Philly balked. “What makes you so sure Aiden left me a message?” She grabbed the tablet, and her fingers moved across the screen. Her eyes darted over the code, trying to see why the audio had petered out. Philly pointed at the code. “Your message has been edited.”
Zavier shook off his disbelief. “What?”
“Someone messed with the code. A large chunk is missing. That’s why the audio file isn’t working right. Could your uncle have done this?”
Zavier leaned against Ralph’s desk. A cup of tablet pens rattled, unnerving Philly. He stood and paced. “Yeah, I guess. I mean, he owns the company. I have to hear the messages.”
Philly grabbed Aiden by the elbow and hustled him outside. “We need to get out of here.”
“No, no,” he sputtered, “he can’t get away with this.” He ran his hands through his hair. “He’ll get me next—I know he will.”
“Okay, calm down.” Philly put her hands on Zavier’s shoulders to steady him. “You’re gonna have to accept that we’re at an end. I don’t know what to tell you. The original holograms aren’t here. They’re on Velocom’s servers.”
Zavier looked at her. “Well, then we’re not really at a dead end.”
She shook her head vehemently. She knew what he was asking even if he didn’t say it. “Breaking into Ralph’s office is one thing, but Velocom’s? No way. If I get caught, I go away for life.”
“What about your dad’s legacy?” he asked.

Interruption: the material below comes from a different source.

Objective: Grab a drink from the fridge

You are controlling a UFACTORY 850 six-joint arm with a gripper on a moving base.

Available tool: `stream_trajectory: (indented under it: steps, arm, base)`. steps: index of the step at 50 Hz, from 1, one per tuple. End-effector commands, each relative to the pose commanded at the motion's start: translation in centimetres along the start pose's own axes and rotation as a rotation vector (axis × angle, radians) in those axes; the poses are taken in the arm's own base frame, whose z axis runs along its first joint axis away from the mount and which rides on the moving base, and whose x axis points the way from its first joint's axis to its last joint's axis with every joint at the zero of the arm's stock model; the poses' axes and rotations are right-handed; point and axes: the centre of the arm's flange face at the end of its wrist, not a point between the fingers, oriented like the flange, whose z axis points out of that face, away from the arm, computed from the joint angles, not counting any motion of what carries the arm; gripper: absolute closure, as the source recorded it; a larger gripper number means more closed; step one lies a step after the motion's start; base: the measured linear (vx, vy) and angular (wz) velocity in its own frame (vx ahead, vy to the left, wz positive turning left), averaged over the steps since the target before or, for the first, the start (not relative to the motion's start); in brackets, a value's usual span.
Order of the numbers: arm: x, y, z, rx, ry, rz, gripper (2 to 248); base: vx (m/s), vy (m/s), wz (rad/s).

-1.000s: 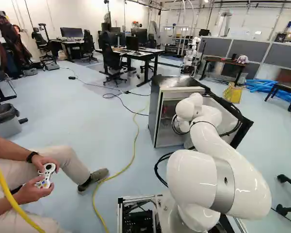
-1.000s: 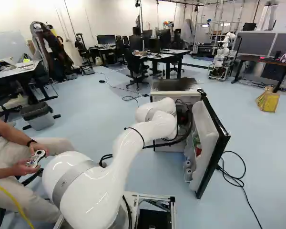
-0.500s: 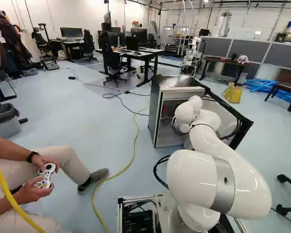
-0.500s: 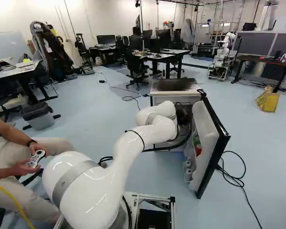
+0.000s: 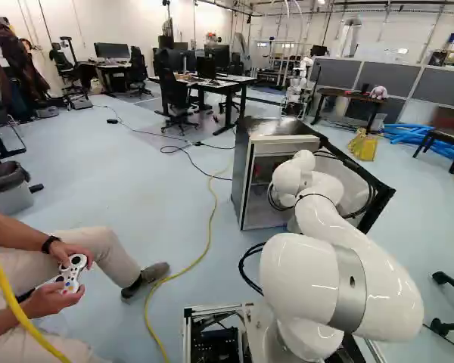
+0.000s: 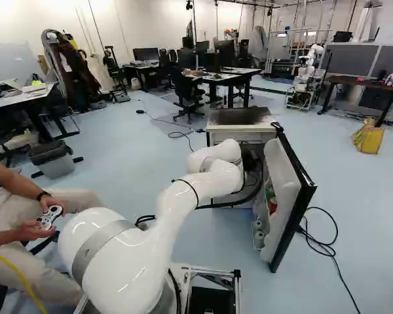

Philly gritted her teeth. “Don’t bring him into this. It’s one thing to bring evidence to the police, but it’s another to risk everything, everything for revenge. My brother and Aiden attempted to steal money from Velocom, and they ro
ped me into it, but they screwed up big time. I lost two years, and I’m not losing any more.”
“I can pay you,” he said.
Another rich guy who thought he could just throw money at problems. “My freedom isn’t worth whatever you can afford.” She started away. She still had a list of repairs to make, and Ralph would wonder what she’d been up to. “This has been fun, but you need to leave now.”
Zavier jogged alongside her again. “Please.”
“No.”
Zavier stopped and let Philly get a few steps ahead of him. “I know where your brother is!”
She stopped and whirled around. Her eyes glowered. “What do you mean you know where he is?”
“Well, I don’t know exactly, but I know how we can find out.”
“What are you talking about?”
“My uncle has a team. They’ve been trying to find him for years. They’ve narrowed their search to a few islands in the Caribbean. They can’t pinpoint where exactly, but something tells me you can. One glance at their records, and you’ll find him.”
Philly gritted her teeth. “I don’t care.”
Zavier shook his head. “If you find Tonio, you can warn him.”
“Warn him about what?”
“If my uncle gets to him before you do, your brother is as good as dead.”
Philly felt a burning sensation behind her eyes, but she refused to cry. She thought about her mother languishing away on their thrift-store sofa, exhausted from working double shifts. Philly glanced up at the night sky and took in the stars. They glittered like diamonds. Somewhere, Tonio was looking at those same stars. Did he think about her or their mother?
“Just think. Money. Your brother. No more crappy graveyard job.” Zavier’s voice sounded smooth and controlled, but he was enticing her on a fool’s errand.